On Behalf of | Jan 17, 2023 | Corporate Litigation

The Delaware Court of Chancery has a national reputation as the preeminent forum for business disputes. This is, in part, due to the fact that Delaware draws a large number of businesses with its business-friendly laws and tax benefits. The Court of Chancery’s composition includes judges who specialize in corporate law making it uniquely poised to efficiently handle the large number of complex business disputes.

Although many businesses are registered in Delaware, they do not all operate within the state. Many have operations in other states throughout the country. As such it is not uncommon for a case within the Court of Chancery to have concurrent cases moving forward in other states. In a recent example, a business owner attempted to use Delaware law to his advantage while also navigating a proceeding on a similar matter in Florida. In some cases, this can work to the plaintiff’s benefit. In this case, it did not.

Facts of the case

The case involves a group of six Delaware limited liability companies known as Alternative Globe Companies with three individuals, Richard Cardinale, David Feingold, and Michael Dazzo, who served as managers and members. On January 28, 2022, Feingold and Dazzo resigned from their positions as managers and withdrew as members. Upon the resignation, Cardinale moved forward with this dispute in the Court of Chancery to demand Feingold and Dazzo return all books, records, and other assets belonging to Alternative Globe Companies.

Cardinale points to the Delaware Limited Liability Company Act Section 18-110 and 18-111 for declaratory relief. Feingold and Dazzo countered with a request for dismissal or stay of the action due to an earlier case currently moving forward in Florida. In the Florida case, Feingold and Dazzo have accused Cardinale of fraudulent charges related to keeping a second set of books. It is this second set of books that Cardinale is requesting in the Court of Chancery case.


The Court of Chancery has jurisdiction when one of the following is present:

  1. A plaintiff seeks an equitable claim;
  2. A plaintiff requests equitable relief and there is no adequate remedy at law; or
  3. Jurisdiction is present by statute.

Cardinale claims the third option applies under the law noted above. However, the Court of Chancery points out that Section 18-110 is very narrow. It provides for court ordered enforcement to produce all books, records, and assets when the situation relates to a question of who serves as manager.

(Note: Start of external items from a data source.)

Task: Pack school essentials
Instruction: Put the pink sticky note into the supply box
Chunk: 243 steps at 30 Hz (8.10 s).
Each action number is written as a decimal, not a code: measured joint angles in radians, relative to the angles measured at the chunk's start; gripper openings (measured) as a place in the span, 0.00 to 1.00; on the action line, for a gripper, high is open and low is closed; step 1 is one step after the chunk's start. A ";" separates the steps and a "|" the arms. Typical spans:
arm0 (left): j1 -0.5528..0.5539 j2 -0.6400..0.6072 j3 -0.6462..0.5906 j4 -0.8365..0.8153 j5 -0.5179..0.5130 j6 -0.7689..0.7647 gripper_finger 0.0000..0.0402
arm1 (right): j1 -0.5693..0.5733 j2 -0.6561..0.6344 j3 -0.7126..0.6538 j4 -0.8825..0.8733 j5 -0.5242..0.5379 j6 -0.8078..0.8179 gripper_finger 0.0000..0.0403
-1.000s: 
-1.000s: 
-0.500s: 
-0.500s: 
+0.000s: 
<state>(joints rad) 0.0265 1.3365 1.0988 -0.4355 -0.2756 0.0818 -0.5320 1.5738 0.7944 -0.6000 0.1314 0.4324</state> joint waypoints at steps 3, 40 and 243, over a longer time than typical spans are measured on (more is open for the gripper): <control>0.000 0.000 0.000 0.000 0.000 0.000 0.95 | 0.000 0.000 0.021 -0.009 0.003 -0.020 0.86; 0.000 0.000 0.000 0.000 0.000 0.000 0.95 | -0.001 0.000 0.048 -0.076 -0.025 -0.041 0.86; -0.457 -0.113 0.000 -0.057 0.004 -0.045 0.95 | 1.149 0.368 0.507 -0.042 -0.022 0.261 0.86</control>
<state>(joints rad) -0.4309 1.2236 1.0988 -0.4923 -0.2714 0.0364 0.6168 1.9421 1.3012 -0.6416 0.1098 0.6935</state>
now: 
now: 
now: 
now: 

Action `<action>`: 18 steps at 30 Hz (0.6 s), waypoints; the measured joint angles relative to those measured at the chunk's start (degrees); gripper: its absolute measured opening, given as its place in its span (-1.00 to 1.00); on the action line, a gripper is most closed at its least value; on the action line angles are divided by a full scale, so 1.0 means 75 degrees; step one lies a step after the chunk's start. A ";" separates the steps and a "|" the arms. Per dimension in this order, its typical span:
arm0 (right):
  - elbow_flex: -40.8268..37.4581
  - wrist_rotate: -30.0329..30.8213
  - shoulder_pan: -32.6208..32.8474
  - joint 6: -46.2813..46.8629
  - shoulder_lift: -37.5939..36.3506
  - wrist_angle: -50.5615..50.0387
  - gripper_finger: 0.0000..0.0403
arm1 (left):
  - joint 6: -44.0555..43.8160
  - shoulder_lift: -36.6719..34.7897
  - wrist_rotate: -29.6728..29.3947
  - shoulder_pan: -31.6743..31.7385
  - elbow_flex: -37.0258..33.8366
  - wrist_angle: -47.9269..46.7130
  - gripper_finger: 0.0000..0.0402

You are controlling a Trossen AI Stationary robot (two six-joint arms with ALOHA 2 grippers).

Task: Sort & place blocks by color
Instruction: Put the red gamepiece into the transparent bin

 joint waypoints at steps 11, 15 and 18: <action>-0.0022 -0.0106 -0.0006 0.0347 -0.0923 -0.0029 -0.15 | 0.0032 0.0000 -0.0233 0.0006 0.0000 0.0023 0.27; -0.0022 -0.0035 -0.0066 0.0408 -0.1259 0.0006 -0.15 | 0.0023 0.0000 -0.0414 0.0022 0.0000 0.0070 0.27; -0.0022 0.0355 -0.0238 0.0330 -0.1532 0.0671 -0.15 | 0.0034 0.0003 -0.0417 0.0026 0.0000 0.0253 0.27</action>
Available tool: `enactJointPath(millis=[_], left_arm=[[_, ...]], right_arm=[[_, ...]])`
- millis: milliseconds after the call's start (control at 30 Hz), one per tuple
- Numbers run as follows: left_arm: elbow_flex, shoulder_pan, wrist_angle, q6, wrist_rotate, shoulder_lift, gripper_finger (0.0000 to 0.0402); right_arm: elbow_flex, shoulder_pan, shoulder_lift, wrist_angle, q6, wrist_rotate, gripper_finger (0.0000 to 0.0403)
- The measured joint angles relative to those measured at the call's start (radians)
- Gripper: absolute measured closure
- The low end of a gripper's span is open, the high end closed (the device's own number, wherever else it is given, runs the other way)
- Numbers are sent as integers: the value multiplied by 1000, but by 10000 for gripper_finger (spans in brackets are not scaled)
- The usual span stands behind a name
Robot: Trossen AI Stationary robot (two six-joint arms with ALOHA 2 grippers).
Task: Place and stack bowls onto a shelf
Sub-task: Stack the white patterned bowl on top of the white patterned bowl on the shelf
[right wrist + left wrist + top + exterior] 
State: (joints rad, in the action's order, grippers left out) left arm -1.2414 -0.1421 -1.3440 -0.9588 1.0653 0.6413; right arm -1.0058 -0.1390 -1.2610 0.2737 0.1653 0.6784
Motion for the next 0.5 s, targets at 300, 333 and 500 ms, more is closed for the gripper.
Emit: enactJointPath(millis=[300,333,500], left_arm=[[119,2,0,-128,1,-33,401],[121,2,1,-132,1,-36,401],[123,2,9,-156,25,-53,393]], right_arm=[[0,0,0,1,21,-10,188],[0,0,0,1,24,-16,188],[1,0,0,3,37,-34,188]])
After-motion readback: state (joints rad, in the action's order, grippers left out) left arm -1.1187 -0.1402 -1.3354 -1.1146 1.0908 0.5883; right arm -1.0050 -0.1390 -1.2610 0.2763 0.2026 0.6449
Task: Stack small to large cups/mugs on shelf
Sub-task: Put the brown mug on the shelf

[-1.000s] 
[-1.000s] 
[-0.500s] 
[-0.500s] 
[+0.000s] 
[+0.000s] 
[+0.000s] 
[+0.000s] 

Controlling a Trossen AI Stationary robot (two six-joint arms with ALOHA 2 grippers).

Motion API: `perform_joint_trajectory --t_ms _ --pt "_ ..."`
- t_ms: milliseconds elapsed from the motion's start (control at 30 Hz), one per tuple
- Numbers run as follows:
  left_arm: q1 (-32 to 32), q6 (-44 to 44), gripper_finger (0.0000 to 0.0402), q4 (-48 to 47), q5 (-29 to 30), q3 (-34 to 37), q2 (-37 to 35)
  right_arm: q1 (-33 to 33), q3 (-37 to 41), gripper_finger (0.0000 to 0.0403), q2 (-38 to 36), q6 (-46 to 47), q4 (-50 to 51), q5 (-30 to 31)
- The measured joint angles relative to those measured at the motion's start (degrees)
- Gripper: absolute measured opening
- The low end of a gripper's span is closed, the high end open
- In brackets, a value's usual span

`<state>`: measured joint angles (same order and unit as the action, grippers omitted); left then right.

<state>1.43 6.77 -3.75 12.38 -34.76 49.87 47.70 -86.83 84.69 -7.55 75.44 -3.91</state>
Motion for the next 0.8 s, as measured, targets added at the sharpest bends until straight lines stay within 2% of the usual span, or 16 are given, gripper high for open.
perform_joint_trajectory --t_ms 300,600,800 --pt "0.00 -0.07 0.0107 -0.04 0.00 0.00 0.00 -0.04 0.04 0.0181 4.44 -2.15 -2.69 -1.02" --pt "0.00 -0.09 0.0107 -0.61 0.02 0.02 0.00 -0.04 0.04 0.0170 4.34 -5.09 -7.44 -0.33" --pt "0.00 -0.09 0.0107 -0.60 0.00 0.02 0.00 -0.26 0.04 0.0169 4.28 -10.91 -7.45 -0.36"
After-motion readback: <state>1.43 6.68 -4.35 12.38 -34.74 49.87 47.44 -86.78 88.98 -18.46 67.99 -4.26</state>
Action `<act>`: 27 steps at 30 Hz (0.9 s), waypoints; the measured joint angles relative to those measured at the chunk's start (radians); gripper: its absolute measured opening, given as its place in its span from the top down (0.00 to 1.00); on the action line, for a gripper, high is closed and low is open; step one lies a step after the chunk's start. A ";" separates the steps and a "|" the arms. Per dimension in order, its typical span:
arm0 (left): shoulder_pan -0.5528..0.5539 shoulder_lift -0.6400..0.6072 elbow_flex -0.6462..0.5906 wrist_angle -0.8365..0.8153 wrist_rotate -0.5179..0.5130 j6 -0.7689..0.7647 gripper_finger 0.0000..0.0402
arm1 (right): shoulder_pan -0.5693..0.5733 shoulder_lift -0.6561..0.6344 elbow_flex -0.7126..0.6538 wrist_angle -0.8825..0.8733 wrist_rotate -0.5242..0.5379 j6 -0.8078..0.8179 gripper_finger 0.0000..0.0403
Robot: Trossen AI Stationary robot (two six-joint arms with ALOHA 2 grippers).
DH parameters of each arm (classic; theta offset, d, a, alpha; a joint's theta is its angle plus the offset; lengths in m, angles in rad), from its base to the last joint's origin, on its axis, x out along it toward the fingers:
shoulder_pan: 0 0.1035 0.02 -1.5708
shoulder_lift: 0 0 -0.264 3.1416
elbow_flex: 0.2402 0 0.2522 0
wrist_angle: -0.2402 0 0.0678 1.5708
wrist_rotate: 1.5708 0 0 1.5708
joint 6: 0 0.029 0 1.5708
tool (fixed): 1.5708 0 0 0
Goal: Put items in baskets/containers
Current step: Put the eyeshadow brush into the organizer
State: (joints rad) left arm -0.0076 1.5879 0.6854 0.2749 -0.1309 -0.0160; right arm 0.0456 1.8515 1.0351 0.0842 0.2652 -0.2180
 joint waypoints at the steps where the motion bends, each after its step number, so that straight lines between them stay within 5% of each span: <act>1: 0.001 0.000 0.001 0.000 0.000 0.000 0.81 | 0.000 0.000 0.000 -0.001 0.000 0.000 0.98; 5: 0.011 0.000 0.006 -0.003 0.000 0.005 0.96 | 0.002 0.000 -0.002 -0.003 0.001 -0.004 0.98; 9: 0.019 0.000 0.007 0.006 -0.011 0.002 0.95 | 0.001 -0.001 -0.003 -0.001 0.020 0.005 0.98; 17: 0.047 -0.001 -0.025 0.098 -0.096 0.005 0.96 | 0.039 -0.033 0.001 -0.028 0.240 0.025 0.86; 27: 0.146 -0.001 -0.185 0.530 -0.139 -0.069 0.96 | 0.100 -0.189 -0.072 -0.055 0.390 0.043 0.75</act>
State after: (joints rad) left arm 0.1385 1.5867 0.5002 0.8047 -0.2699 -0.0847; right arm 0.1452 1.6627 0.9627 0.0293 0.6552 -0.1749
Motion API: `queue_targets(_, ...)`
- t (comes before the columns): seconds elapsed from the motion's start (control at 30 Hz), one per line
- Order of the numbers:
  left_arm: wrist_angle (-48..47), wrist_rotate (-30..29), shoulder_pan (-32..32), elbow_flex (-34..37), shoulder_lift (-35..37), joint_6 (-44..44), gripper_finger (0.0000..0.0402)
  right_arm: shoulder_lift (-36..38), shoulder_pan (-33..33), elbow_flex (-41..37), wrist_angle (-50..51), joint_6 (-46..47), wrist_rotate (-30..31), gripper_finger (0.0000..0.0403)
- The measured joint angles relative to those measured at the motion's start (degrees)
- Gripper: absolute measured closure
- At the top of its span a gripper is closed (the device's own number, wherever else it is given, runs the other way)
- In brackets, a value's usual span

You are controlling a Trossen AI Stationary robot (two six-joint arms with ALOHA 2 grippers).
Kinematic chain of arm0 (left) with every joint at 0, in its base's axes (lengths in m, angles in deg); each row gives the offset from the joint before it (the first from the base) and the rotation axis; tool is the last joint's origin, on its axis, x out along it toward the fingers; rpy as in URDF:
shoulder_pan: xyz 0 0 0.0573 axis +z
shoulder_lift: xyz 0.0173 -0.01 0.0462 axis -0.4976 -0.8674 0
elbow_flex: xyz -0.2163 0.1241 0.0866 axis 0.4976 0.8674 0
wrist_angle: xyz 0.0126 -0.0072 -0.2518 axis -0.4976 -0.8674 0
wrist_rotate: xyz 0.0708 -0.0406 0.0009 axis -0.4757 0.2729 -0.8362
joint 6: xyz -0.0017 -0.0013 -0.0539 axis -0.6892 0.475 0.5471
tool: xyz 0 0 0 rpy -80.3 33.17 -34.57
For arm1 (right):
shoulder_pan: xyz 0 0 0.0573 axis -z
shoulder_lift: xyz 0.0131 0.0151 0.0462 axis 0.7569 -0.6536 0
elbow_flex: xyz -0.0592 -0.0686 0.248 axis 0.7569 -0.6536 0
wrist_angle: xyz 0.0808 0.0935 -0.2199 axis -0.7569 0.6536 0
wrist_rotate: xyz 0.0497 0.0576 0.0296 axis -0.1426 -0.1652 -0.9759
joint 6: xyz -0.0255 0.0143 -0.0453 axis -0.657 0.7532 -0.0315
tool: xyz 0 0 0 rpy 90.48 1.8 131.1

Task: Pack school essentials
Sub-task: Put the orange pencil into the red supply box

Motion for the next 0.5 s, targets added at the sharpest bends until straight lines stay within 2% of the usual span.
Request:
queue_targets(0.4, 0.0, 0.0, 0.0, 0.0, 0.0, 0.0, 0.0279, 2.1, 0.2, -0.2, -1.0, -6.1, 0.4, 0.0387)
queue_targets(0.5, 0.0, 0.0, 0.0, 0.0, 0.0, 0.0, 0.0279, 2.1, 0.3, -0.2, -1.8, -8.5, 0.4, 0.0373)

In this case, there is no question who serves as manager. All parties agree that Cardinale is the manager. Since there is no controversy over this matter, the section of law used to support Cardinale’s argument does not apply, and the case cannot move forward.

Takeaway lessons

This case provides an important reminder of the complex nature of Court of Chancery proceedings. The Court of Chancery dismissed this claim and stated that Cardinale could file an appropriate claim in the proper court — which appears to be raised in the ongoing litigation in Florida.